Snow Patrol embarked on a tour of the UK & Ireland in winter 2006, which they headlined. They were supported on by a number of support acts. The tour kicked off in late November and continued till the end of December. The tour included shows at the historic Point Theatre in Dublin. The tour was played in two legs. Midway thorough the tour, the band headed to the US to play some radio shows.

Martha Wainwright was replaced as female lead vocalist for "Set the Fire to the Third Bar" because of her commitments in the studio. Lisa Hannigan, who had previously worked with Gary Lightbody on the song "Some Surprise" for the charity album The Cake Sale, and Miriam Kaufmann, longtime friend of the band joined the band on tour as touring members, singing female vocals on the song for one half of the tour each. Iain Archer and Declan O'Rourke were recruited to play acoustic guitar, with Lightbody praising them as two of the best guitar players and two of the most favorite people the band had ever met. Ben Dumville and Colm MacAthlaoich played trumpet on "An Olive Grove Facing the Sea", as they'd always done. The tour saw the band play a 21-song set, which included the band's first release "Starfighter Pilot".

- Tour dates

Date: City; Country; Venue; Support act(s)
Leg I
26 November 2006: Bournemouth; England; Bournemouth International Centre; Young Knives
28 November 2006: Birmingham; National Indoor Arena; Young Knives & Fields
29 November 2006: Manchester; Manchester Evening News Arena; Young Knives & The Crimea
30 November 2006: Newcastle upon Tyne; Metro Radio Arena; Young Knives & The Crimea
Leg II
14 December 2006: Manchester; England; G-MEX Centre; Elbow and Air Traffic
15 December 2006: Elbow and Our Lunar Activities
16 December 2006: Glasgow; Scotland; Scottish Exhibition and Conference Centre; Elbow & Air Traffic
18 December 2006: London; England; Wembley Arena; Elbow & Fields
19 December 2006: Guillemots & The Crimea
21 December 2006: Belfast; Northern Ireland; Odyssey Arena; The Frames & The Duke Special
22 December 2006: Dublin; Ireland; Point Theatre; Director & The Duke Special
23 December 2006: Declan O'Rourke & The Duke Special

- Typical set list
1. "Spitting Games"
2. "Wow"
3. "Chocolate"
4. "It's Beginning to Get to Me"
5. "Headlights on Dark Roads"
6. "Starfighter Pilot"
7. "How to Be Dead"
8. "You are My Joy"
9. "Grazed Knees"
10. "Chasing Cars"
11. "Shut Your Eyes"
12. "An Olive Grove Facing the Sea"
13. "Set the Fire to the Third Bar"
14. "Somewhere a Clock is Ticking"
15. "Make this Go on Forever"
16. "Ways and Means"
17. "Run"
18. "You're All I Have"
- Encore
- "The Finish Line"
- "Open Your Eyes"
- "Tiny Little Fractures"

==US Christmas radio shows==
In the middle of the Winter Arena Tour, Snow Patrol headed to the United States to play a few radio shows. They resumed the second leg of the Winter Arena Tour after finishing playing on these shows.

- Tour dates

| Date | City | Country | Venue | Notes |
| 3 December 2006 | Portland | United States | Crystal Ballroom | KNRK – December to Remember (Support: Tea for Julie) |
| 5 December 2006 | Denver | Fillmore Auditorium | KTCL – Not So Silent Night |
| 7 December 2006 | Seattle | KeyArena | KNDD – Deck the Hall Ball |
| 9 December 2006 | — | Aired on KBKS-FM 106.1 FM |
| 10 December 2006 | Los Angeles | Gibson Amphitheatre | KROQ – Almost Acoustic Christmas |

==European Tour (Leg III)==
Snow Patrol kicked off touring for 2007 by doing a short, four date tour of Germany. An additional date in Amsterdam was added later.

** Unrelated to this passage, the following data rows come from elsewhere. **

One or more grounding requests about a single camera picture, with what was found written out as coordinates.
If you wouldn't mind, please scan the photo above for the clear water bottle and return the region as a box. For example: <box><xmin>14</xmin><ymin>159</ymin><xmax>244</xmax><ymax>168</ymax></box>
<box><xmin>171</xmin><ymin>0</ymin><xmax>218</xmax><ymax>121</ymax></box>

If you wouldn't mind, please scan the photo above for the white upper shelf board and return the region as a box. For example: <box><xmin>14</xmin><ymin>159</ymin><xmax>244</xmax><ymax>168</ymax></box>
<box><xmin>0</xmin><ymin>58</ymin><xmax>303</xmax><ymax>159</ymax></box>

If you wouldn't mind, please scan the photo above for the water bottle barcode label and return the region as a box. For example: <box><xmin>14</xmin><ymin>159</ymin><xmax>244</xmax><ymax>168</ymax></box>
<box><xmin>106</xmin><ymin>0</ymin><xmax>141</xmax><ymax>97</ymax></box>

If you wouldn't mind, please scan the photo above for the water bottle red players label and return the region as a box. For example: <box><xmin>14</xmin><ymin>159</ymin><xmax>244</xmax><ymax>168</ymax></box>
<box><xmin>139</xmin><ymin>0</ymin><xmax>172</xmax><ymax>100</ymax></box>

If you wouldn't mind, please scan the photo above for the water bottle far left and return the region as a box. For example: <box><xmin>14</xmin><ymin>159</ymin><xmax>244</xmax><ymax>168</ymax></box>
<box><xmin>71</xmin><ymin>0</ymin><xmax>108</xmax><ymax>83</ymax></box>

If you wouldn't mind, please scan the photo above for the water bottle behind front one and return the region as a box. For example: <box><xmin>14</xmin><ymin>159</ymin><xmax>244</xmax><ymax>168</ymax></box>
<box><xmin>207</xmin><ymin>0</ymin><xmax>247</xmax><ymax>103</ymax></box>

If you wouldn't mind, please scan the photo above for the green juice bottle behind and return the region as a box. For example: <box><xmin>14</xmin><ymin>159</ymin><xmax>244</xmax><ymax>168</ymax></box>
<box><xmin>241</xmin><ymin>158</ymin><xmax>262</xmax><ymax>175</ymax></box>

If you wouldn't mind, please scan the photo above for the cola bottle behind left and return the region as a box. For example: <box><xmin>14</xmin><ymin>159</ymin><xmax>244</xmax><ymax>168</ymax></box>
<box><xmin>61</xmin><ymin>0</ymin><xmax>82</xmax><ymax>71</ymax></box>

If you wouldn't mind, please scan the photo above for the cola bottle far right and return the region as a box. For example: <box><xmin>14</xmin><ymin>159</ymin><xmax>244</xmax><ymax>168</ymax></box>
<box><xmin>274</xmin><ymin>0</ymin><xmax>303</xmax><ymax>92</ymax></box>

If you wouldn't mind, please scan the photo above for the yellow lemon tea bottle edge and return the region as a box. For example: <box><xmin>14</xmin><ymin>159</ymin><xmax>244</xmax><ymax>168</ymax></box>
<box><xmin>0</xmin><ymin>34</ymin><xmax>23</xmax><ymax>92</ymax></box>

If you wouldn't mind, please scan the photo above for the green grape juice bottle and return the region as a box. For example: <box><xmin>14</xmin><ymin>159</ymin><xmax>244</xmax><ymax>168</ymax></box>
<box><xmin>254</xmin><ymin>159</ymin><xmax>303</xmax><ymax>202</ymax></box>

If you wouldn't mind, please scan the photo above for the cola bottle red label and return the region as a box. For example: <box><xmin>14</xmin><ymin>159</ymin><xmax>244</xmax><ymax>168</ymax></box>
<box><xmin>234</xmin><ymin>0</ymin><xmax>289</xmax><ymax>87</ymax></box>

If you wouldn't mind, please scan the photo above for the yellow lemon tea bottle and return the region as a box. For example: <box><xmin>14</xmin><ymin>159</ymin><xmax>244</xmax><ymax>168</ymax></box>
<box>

Ahead of the tour, drummer Jonny Quinn broke his arm in a snowboarding accident in the French Alps. The band had to cancel several of their shows before on the tour when bassist Paul Wilson injured his arm and shoulder and when vocalist Gary Lightbody developed laryngitis and lost his voice. Not wanting to cancel shows, the band recruited longtime friend Graham Hopkins to replace Quinn. Hopkins got one rehearsal to learn his drum parts before the tour dates began. Quinn was expected to return for the Australian Tour, but however, his injuries healed in time for the North American tour which started late February 2007.

- Tour dates

| Date | City | Country | Venue |
| 4 February 2007 | Offenbach | Germany | Stadthalle Offenbach |
| 5 February 2007 | Amsterdam | Netherlands | Heineken Music Hall |
| 6 February 2007 | Düsseldorf | Germany | Tor 3 Club |
| 8 February 2007 | Stuttgart | Theaterhaus |
| 9 February 2007 | Berlin | Columbiahalle |

==Australian Tour (Leg I)==
Snow Patrol played a short, three-date tour of Australia in mid-February. They were supported by Australian bands Howling Bells and Red Riders. The shows were Snow Patrol's largest Australian shows then.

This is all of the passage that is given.